The term “Buffet” comes from France. Buffet originally referred to, and still does in a furniture sense, a sideboard from which food was served and on which expensive serving dishes were displayed. It later came to mean the style of serving as well.
At the start of the 1800s, the serving style became popular in grand homes in England for breakfast. It allowed more privacy at breakfast because fewer staff were needed in the room to server.
Pullman introduced its “Buffet Cars” in the early 1880s.
At a restaurant, having a buffet split up into different stations serving different foods, which is called a “scatter buffet”, was pioneered by HomeTown Buffet.
It’s not entirely clear who introduced the first commercial “all you can eat” buffet. Some say it was a Herb Macdonald in 1946. But there’s confusion as to whether he introduced it at an unnamed hotel in Minneapolis, or whether he was from Minneapolis and introduced it at the El Rancho Hotel in Las Vegas. Alternatively, some credit it to Beldon Katleman (1914 – 1988), owner of the same El Rancho Hotel, in 1947. In this version, he called it “Midnight Chuck Wagon Buffet” and it was all you can eat for one dollar.
The first all you can eat” buffet in the UK was introduced in 1990 at Big Lukes in Newcastle Upon Tyne.
Literature & Lore
“THE salt mines of Poland, it is stated are the most beautiful and on the largest scale in the world. Visitors walk over four miles in the long open galleries, and there are many that have not been entered for years. These galleries undermine a whole town, and are places of popular amusement, where bands play, balls are given, and refreshment on any scale may be had at the buffet.” — Defiance Democrat. Defiance, Ohio. 22 February 1873. Page 1.
“HORSESHOE HOTEL, 264, 265, 266, 267, Tottenham Court Road. Now Open.
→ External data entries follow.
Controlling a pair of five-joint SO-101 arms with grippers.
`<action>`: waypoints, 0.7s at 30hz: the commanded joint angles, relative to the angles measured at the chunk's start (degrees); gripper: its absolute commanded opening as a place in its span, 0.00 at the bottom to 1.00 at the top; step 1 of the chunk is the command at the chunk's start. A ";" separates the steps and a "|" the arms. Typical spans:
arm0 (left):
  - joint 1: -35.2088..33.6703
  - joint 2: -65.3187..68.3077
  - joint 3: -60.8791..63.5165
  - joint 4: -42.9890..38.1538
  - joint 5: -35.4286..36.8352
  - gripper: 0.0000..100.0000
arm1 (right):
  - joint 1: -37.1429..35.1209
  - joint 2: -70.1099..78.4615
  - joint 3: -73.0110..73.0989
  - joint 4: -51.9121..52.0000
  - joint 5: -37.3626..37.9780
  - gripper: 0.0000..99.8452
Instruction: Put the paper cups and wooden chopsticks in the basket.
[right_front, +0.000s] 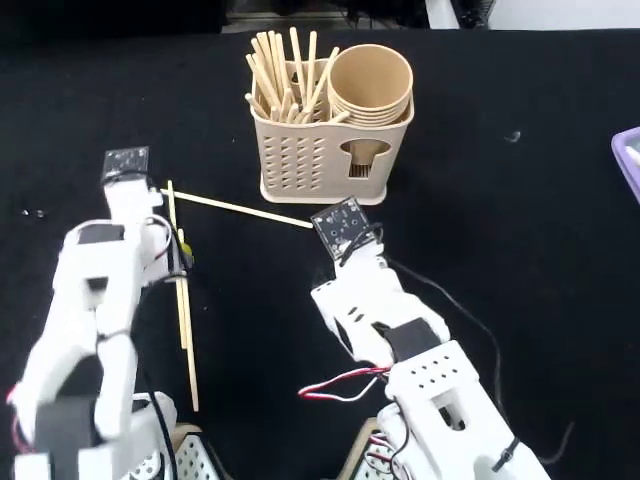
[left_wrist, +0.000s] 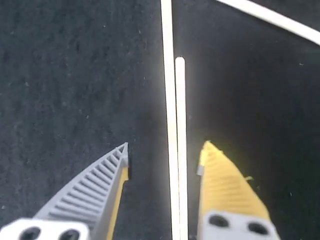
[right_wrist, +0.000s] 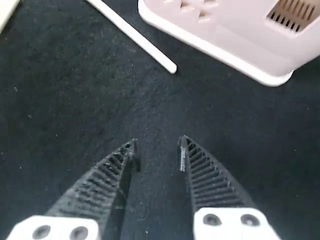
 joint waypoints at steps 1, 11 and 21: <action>1.63 10.29 -10.15 0.26 -0.53 0.21 | -0.70 -1.98 0.40 -3.25 0.70 0.13; 1.63 26.55 -17.71 0.26 -0.44 0.21 | -0.70 -1.98 0.48 -3.69 0.70 0.13; 2.07 29.01 -17.45 0.53 -0.53 0.06 | -0.70 -1.98 0.48 -3.78 0.70 0.13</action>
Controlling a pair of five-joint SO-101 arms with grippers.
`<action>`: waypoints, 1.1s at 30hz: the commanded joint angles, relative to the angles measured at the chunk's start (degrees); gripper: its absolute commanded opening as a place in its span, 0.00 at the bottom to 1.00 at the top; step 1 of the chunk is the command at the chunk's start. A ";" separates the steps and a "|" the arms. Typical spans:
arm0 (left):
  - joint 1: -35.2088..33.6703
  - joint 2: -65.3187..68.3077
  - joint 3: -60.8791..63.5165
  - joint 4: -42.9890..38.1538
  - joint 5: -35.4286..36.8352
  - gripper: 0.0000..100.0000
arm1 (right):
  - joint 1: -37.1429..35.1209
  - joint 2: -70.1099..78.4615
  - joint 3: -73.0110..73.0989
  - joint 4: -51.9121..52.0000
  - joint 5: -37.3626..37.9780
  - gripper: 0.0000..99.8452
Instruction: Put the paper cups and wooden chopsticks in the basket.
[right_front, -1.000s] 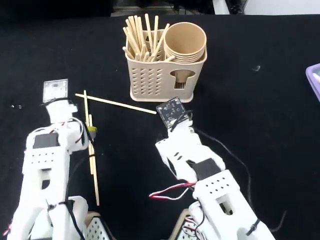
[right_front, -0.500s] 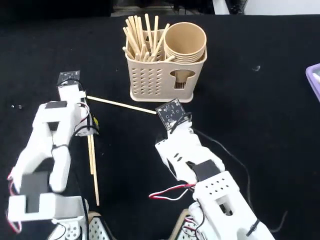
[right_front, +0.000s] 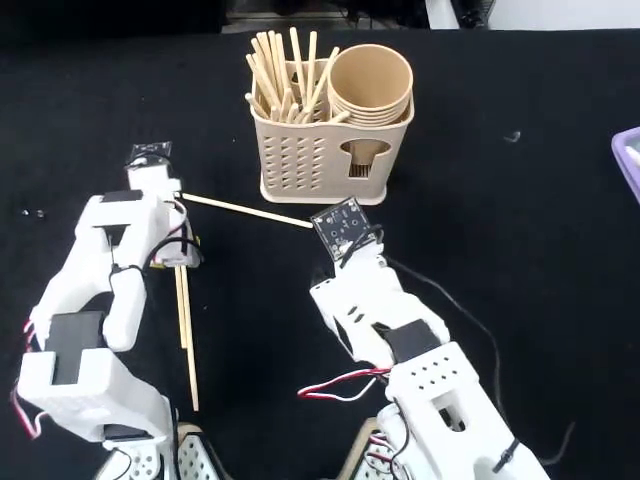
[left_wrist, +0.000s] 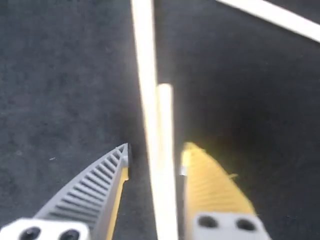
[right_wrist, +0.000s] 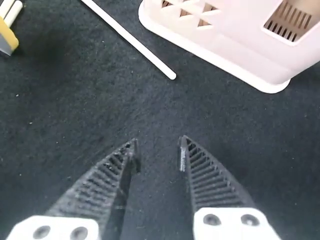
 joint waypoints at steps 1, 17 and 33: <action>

Horseshoe Buffet, Horseshoe Oyster Bars, Horseshoe Private Sitting Rooms.” — Advertisement in Anglo American Times. London, England. 7 January 1876. Page 27.
“Buffet-style entertaining is replacing sit-down dinner.” — Clementine Paddleford in a 1956 memo to William I. Nichols, managing editor of This Week Magazine. As quoted in Alexander, Kelly and Cynthia Harris. “Hometown Appetites.” New York: Gotham Books. 2008. Page 188.